TASK ITEM: For each line of the data that includes the word "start", copy the line.
═════ DATA SHOWN
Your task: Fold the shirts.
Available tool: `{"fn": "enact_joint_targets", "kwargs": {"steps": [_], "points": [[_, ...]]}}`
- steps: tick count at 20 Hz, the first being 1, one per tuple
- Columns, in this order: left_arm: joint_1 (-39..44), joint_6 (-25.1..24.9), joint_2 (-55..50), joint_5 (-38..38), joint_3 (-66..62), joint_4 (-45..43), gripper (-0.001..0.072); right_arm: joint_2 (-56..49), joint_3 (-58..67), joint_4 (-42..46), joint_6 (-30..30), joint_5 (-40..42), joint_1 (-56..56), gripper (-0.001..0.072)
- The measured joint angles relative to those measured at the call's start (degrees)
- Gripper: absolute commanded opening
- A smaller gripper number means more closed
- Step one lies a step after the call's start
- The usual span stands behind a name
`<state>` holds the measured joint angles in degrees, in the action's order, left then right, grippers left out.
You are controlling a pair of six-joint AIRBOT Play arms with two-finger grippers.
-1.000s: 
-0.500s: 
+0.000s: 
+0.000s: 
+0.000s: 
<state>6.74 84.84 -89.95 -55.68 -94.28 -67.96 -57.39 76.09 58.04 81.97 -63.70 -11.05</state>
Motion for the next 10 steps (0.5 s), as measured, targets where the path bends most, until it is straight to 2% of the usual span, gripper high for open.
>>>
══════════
TASK ANSWER:
- The measured joint angles relative to those measured at the call's start (degrees)
- Step one lies a step after the call's start

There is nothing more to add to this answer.